今回の記事では、WordPressサイトに対するDDoS/DoS攻撃でも、ピンバック(pinback)機能を利用した攻撃とその対策方法について、ご紹介します。その1からその3までの対策は、主にDDoS/DoS攻撃の被害者にならないための対策でした。今回は「意図せぬ加害者」とならないようにするための対策です。

WordPressのピンバック機能とは

WordPressのピンバック機能とは自分の投稿からリンクした先のブログ投稿へ自動的に通知を送る仕組みのことを指します。WordPress Codexによると、

ピンバックはリモートコメントと考えるのが一番いいでしょう

とざっくり説明されています。今回の記事ではピンバック機能そのもの説明する記事ではありません。機能の詳細は下記の記事などを参考にしてください。

ピンバック機能を利用した攻撃(xmlrpc.php攻撃)

冒頭で紹介したように、ピンバック機能は、悪意のある攻撃者から第三者のサーバーに対して「意図せぬ加害者」、いわゆる「踏み台サイト」にさせられてしまう可能性があります。
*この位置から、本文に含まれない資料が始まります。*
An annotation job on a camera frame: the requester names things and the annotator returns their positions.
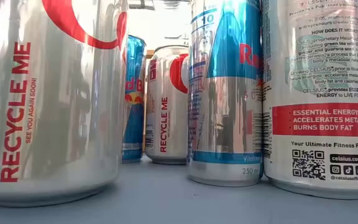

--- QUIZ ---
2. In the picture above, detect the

DoSの踏み台にされているJPドメインのWordPressをまとめてみた – piyolog(新しいタブで開く)から攻撃の概要が説明されていますので、一部引用をさせていただきます。

【引用】攻撃の概要

pingbackはハイパーリンクを設置したことを通知する仕組みですが、リモート投稿(XMLRPC)の機能(WordPressのxmlrpc.php)に対して次のPOSTを送信するとそのWebサイトから対象に対してpingbackが行われます。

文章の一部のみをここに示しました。